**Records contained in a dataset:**
◇ ◇ ◇ ◇
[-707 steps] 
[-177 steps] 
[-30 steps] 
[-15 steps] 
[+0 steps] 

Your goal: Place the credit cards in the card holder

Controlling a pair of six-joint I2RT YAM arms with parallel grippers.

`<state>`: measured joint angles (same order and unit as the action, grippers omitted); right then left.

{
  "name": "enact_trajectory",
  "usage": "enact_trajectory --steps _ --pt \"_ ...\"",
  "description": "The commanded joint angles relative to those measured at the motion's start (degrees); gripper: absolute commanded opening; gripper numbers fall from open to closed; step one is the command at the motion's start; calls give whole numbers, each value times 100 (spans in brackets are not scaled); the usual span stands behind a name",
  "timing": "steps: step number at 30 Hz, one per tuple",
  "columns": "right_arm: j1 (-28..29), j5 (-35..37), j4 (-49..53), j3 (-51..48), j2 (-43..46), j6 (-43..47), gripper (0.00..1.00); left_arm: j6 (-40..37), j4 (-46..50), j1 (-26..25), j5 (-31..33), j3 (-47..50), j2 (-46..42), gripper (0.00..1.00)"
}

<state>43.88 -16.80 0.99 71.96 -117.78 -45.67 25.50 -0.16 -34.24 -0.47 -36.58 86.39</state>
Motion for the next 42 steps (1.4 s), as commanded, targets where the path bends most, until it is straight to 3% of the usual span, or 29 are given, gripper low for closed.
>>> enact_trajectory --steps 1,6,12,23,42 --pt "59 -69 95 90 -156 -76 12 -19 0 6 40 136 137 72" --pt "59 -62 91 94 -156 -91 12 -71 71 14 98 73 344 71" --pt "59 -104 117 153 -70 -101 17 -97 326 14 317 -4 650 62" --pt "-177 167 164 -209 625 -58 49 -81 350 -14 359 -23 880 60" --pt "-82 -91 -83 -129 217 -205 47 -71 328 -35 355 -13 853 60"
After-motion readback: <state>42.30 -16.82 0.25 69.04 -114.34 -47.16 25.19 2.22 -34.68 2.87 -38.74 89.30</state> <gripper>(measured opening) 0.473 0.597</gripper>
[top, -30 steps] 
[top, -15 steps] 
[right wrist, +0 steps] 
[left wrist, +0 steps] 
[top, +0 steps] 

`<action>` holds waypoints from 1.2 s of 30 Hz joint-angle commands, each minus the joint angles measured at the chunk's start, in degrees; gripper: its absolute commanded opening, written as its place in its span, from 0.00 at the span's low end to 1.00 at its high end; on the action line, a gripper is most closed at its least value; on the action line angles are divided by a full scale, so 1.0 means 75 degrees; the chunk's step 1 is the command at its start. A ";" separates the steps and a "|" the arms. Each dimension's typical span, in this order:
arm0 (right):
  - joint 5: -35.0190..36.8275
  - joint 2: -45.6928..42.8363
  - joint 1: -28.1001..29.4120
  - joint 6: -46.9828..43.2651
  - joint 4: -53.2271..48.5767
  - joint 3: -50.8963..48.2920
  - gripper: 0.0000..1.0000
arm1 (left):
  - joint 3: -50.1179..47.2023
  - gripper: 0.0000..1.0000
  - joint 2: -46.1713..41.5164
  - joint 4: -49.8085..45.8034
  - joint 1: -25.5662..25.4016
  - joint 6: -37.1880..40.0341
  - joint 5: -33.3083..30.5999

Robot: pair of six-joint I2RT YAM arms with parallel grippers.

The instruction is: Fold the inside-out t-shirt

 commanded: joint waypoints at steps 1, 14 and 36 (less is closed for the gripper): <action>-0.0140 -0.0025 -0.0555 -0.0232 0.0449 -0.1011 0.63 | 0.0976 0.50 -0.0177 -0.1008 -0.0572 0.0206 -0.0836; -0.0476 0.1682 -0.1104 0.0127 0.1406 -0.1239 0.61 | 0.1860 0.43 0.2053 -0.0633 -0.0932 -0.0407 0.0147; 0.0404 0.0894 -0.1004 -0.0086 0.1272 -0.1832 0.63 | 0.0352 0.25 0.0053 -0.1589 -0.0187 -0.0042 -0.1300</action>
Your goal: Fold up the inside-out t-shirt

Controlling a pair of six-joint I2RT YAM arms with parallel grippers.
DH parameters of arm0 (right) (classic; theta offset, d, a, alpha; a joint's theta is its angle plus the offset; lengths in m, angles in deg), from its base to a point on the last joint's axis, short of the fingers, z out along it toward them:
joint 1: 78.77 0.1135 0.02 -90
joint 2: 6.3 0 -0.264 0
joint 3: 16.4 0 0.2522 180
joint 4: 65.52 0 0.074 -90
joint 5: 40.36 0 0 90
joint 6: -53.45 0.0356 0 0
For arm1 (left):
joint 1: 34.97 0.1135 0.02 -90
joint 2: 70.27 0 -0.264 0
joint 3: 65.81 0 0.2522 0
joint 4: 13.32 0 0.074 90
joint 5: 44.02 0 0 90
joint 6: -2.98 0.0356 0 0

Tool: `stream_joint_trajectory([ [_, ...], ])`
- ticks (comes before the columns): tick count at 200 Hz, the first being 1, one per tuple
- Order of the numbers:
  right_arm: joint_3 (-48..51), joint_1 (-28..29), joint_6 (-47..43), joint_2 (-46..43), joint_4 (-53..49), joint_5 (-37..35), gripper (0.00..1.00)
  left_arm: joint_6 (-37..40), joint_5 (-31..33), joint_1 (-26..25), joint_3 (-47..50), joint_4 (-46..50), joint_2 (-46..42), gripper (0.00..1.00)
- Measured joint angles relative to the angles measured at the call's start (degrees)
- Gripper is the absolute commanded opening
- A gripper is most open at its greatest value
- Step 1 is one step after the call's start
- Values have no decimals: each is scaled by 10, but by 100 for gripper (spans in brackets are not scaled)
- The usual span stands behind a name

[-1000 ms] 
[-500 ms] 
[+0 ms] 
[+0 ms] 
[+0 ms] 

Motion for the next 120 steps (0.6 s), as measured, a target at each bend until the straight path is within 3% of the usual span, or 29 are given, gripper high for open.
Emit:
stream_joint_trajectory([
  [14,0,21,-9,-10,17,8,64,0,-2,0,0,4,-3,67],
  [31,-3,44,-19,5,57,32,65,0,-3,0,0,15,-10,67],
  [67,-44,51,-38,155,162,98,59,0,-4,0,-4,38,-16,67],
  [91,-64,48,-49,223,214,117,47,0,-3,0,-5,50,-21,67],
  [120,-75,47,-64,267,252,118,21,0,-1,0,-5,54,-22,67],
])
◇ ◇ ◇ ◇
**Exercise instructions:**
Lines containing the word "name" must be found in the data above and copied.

**Answer to the exercise:**
  "name": "enact_trajectory",
  "description": "The commanded joint angles relative to those measured at the motion's start (degrees); gripper: absolute commanded opening; gripper numbers fall from open to closed; step one is the command at the motion's start; calls give whole numbers, each value times 100 (spans in brackets are not scaled); the usual span stands behind a name",
- The usual span stands behind a name

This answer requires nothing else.